The answer must consist of every line below containing "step".

== Segment start ==

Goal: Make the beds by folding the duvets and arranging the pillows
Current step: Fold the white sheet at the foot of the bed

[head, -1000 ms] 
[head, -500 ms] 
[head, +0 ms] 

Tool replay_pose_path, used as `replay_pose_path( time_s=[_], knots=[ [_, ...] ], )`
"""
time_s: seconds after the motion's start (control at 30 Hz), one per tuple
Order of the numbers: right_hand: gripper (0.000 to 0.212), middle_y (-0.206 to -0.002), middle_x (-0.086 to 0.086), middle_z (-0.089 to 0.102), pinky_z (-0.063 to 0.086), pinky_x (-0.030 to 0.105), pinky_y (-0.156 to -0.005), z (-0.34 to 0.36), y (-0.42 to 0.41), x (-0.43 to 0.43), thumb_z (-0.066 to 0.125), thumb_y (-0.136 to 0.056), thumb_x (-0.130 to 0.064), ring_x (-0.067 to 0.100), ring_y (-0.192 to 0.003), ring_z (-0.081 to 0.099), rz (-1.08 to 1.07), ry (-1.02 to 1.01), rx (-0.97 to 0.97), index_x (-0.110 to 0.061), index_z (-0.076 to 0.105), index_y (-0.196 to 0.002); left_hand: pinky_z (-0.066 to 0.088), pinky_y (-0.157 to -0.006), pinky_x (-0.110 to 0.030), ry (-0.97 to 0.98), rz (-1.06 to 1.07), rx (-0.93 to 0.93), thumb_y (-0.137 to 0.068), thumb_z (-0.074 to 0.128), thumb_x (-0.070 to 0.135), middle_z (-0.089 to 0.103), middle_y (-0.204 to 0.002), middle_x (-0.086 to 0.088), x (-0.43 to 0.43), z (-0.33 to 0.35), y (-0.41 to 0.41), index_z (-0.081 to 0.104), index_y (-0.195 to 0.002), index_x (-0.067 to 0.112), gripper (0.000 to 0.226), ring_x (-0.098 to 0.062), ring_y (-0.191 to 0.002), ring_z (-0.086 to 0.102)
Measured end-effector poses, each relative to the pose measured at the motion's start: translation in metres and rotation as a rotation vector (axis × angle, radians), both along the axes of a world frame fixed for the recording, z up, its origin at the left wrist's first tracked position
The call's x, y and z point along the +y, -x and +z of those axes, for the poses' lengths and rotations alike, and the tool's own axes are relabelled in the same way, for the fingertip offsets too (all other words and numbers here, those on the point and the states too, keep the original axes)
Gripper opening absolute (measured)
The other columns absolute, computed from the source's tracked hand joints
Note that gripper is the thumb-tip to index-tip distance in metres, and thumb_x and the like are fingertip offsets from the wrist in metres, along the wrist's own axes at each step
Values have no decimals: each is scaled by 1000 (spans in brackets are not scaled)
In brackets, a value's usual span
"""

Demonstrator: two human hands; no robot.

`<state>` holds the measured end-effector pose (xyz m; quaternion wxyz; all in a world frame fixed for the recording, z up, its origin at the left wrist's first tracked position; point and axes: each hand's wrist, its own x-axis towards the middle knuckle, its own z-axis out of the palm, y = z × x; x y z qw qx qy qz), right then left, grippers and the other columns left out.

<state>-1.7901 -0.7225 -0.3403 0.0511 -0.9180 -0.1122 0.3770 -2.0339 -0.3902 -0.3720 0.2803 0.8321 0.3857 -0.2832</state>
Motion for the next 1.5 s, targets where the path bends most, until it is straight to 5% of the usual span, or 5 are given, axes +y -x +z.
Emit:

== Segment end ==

• **Reply to the task**
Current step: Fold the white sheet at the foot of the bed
Note that gripper is the thumb-tip to index-tip distance in metres, and thumb_x and the like are fingertip offsets from the wrist in metres, along the wrist's own axes at each step

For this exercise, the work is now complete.